The waitForElementVisible function does exactly that, it waits for an element to be visible before moving on. This function takes a timeout and fails if the element is not found in time. Use this on the initial page load and after expected page changes to allow for variable page loading times.

setValue(selector, value)

The setValue function lets you input data into form fields. Again, just use the default css selector to uniquely identify the field to update.

  
browser
    .setValue('input#uniqueId', 'field value')

pause(time_ms)

The pause pauses the app for a specified amount, this is handy for making sure the page loads or updates after completing an action.

  
browser
    .pause(2000)

frame(frameIndex)

  
browser
    .frame(0)

The frame function is the most important for the checkout automation. Most of the restuarant checkouts iframe in the payment processing. The frame function is required to be called before any actions within an iframe such as adding a credit card number to a field in a framed checkout form.

Lambda Setup and Configuration

Lambda's serverless (misnomer) functions are very cheap and very basic. Spinning up Selenium and ChromeDriver requires a bit more setup than just installing a library. The most efficient way to include them is to use Lambda layers. Layers preconfigure and setup requirements for a function so that they're avaiable at runtime. Lambda allows for a max of 5 layers, this projects utilizes two, one layer for Selenium, and one for ChromeDriver.

Adding a Selenium layer.

Adding a ChromeDriver layer.

This project is using chromedriver, replace this with whichever driver needed.

Creating a Google Home Action

A Google Home Action handles a conversation with the speaker and triggers a fullfillment service (processing endpoint). A fullfillment service is just an HTTPS webhook endpoint that takes the request data in, processes, and responds. This simple flow (below) can create some incredibly complex applications. Lucky, this use case is as basic as it gets; the fullfillment service accepts the request, triggers the pizza order and sends a success response.

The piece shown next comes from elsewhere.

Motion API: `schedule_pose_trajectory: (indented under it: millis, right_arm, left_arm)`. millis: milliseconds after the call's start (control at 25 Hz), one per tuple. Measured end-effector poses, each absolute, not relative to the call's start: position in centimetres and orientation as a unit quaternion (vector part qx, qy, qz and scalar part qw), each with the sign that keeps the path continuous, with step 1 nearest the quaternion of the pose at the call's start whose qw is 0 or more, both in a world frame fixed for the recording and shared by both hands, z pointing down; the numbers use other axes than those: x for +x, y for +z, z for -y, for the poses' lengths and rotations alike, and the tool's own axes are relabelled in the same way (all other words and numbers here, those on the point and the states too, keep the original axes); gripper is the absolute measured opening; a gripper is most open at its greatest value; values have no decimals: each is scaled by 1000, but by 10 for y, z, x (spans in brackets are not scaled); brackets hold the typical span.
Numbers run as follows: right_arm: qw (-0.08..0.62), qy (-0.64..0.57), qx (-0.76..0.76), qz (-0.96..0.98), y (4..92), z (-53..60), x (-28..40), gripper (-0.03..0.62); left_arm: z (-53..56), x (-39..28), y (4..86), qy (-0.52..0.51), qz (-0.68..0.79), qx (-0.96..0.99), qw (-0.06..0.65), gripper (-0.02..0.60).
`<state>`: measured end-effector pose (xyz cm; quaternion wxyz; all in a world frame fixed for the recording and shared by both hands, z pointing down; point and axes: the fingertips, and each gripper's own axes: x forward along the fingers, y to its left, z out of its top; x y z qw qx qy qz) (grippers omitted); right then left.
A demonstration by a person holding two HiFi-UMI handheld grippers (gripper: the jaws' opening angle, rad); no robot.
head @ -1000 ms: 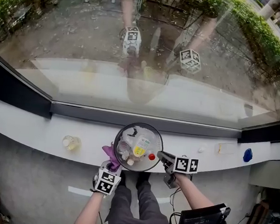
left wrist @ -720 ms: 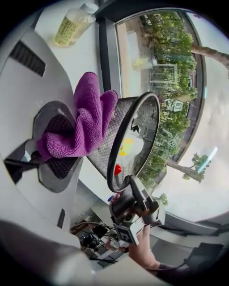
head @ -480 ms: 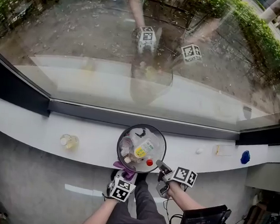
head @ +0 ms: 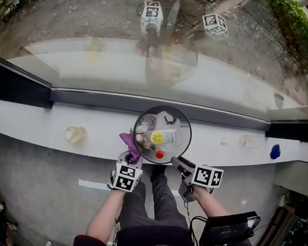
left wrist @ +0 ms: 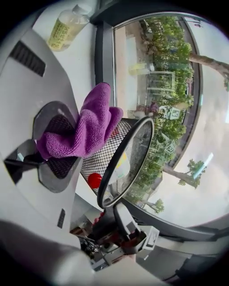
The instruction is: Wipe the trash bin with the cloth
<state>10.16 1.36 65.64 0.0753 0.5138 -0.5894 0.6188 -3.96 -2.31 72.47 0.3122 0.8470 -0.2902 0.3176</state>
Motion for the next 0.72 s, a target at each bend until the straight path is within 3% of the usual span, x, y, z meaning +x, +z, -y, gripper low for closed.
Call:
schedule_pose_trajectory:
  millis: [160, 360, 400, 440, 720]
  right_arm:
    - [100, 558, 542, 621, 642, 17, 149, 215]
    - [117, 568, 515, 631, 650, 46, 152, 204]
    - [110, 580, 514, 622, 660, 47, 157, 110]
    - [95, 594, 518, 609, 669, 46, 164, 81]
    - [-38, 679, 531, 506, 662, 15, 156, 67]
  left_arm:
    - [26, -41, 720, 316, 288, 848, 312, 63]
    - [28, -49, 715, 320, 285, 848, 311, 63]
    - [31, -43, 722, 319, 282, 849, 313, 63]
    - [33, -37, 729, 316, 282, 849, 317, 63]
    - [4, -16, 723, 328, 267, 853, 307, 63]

Login to the Google Actions panel in Google Console. From the panel create a new Action and select Smart Home. There is an option for "Food ordering" but this is for another use case, this setup only requires Google to ping a webhook and reply with a success or failure confirmation.

To get started on setting up the conversation in Dialogflow click "Add Action(s)".

Google has created a development suite for programmed conversations called Dialogflow for scripting natural language conversations. Dialogflow is a big subject on its own but for the purposes here this is where the voice commands and responses are crafted. Before diving into the next part breeze over the basics to pickup some of the terminology and concepts.

The core of the app requires creating an Agent and scripting the Intent. Create a new Agent in the upper left of the Dialogflow console. I'm planning to have multiple pizza restaurants hooked up in the future so I'm naming the Agent for the restaurant. Once the Agent is named create an intent.

Currently, an Intent has four fundamental aspects:

Training Phrases	The statement from the user that triggers the conversation. This script uses training phrases but Dialogflow can also trigger an intent with non-verbal queues using `events`.
Action	The action is the label for the intent or handler name, it gets sent over to the webhook. If there were multiple intents this would differentiate them to the endpoint.
Parameters	Google's machine learning alogrithms pull out or calculate the expected parameters from the conversation, it sends these over to the webhook.
Responses	This is the response crafted from the data passed over. For this app it's going to be a simple success or failure message.